Perhaps we are seeing signs that the male medical model that dominated the late 20th century is giving way to a more inclusive, data‑driven approach to research. But these are early days. True precision requires not only policy mandates but also cultural change, structural support for participation, and a commitment to generating evidence that reflects the full spectrum of human biology.
References
- Office of Research on Women’s Health. History of women’s participation in clinical research. National Institutes of Health; 2014.
- Merkatz RB. Women in clinical trials: an introduction. Food Drug Law J. 1993;48(2):161–174.

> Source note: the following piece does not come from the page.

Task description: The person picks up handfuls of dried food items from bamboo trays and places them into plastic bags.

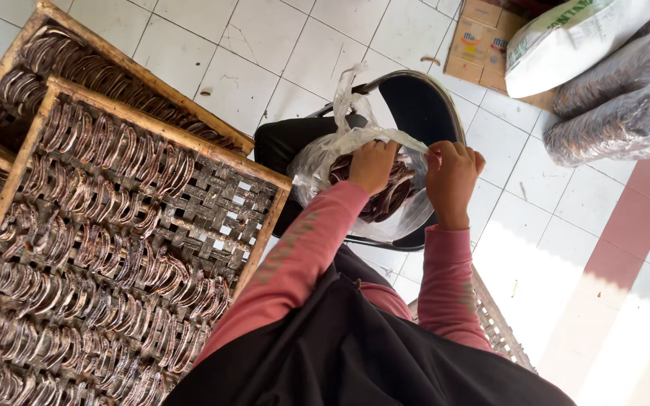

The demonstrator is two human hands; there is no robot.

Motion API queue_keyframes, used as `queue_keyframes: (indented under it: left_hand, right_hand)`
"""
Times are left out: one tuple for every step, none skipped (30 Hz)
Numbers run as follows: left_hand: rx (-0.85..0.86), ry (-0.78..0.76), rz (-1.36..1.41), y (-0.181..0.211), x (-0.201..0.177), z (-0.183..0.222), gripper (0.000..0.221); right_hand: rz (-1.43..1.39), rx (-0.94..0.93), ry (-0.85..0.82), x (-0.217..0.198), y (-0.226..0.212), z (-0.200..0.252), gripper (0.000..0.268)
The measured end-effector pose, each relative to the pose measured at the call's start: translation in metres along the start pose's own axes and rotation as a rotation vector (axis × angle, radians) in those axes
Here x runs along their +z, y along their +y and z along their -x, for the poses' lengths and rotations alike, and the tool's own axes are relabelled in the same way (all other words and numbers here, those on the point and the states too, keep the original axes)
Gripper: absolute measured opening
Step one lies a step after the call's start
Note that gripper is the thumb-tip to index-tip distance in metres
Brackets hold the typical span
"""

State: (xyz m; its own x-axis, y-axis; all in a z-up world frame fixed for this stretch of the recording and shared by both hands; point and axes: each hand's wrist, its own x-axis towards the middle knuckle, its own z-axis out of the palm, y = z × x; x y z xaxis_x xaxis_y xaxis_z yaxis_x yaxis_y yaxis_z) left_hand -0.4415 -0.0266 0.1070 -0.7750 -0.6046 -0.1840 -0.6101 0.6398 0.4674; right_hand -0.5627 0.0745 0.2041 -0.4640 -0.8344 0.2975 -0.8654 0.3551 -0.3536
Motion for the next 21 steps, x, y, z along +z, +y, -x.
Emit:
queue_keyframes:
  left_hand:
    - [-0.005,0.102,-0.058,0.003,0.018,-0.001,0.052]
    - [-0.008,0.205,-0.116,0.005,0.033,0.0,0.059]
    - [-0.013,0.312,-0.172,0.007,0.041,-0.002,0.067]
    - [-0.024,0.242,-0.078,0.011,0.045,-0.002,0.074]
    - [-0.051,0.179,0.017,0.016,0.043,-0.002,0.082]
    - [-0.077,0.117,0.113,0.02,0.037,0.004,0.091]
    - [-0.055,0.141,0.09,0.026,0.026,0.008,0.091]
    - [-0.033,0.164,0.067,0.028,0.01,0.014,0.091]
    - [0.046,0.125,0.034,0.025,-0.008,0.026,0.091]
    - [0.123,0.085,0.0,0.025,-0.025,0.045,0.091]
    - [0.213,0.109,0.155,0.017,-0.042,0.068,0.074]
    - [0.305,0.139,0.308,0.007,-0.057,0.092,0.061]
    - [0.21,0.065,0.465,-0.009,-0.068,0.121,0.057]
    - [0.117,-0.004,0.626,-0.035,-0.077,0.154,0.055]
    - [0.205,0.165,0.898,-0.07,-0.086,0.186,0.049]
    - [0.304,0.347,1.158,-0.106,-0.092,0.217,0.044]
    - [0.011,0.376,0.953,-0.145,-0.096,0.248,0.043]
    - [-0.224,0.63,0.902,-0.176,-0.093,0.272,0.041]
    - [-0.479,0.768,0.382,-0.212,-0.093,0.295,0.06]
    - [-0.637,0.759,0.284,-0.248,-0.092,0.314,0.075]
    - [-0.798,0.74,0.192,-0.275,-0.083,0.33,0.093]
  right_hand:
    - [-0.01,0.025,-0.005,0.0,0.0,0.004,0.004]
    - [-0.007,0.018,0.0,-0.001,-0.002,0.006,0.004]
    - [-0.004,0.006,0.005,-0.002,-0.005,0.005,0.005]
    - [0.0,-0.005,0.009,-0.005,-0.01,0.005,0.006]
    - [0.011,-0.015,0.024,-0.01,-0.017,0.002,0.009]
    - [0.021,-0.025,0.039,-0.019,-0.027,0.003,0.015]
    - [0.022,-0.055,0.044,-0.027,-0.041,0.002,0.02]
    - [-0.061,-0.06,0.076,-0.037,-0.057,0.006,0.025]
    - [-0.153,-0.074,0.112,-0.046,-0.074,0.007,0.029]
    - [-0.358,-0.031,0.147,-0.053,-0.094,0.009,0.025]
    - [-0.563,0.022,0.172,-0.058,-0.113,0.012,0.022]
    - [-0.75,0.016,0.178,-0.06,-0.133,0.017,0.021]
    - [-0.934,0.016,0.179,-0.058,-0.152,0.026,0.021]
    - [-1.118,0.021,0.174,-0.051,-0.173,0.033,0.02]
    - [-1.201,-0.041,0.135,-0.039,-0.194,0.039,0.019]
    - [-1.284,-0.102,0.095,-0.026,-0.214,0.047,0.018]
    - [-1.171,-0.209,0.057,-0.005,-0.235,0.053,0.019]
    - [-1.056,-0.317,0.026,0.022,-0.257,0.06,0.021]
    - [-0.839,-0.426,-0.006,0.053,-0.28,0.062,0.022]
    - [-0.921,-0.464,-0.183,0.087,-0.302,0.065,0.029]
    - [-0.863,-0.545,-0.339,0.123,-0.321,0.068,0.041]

- Soldin OP, Mattison DR. Sex differences in pharmacokinetics and pharmacodynamics. Clin Pharmacokinet. 2009;48(3):143–157.
- Clayton JA, Collins FS. Policy: NIH to balance sex in cell and animal studies. Nature. 2014;509:282–283.
- McBride WG. Thalidomide and congenital abnormalities. Lancet. 1961;278(7216):1358.
- Carpenter D. Reputation and Power: Organizational Image and Pharmaceutical Regulation at the FDA. Princeton University Press; 2010.
- Mastroianni AC, Faden R, Federman D. Women and Health Research: Ethical and Legal Issues of Including Women in Clinical Studies. National Academies Press; 1994.
- Taylor HA. Inclusion of women, minorities, and children in clinical trials: opinions of research ethics board administrators. J Empir Res Hum Res Ethics. 2009 Jun;4(2):65-73.
- National Institutes of Health. NIH Revitalization Act of 1993. Public Law 103-43.
- S. Food and Drug Administration. FDA Drug Safety Communication: zolpidem dosing recommendations. 2014.
- Greenblatt DJ, Harmatz JS, Singh NN, Steinberg F, Roth T, Moline ML, Harris SC, Kapil RP. Gender differences in pharmacokinetics and pharmacodynamics of zolpidem following sublingual administration. J Clin Pharmacol. 2014 Mar;54(3):282-90.
- Bartlett C, et al. The causes and effects of socio-demographic exclusions from clinical trials. Health Technol Assess. 2005;9(38):1–152.
- Shields KE, Lyerly AD. Exclusion of pregnant women from clinical research. Clin Pharmacol Ther. 2013;93(6):499–501.
- Lovato LC, et al. Recruitment for controlled clinical trials: literature summary and annotated bibliography. Control Clin Trials. 1997;18(4):328–352.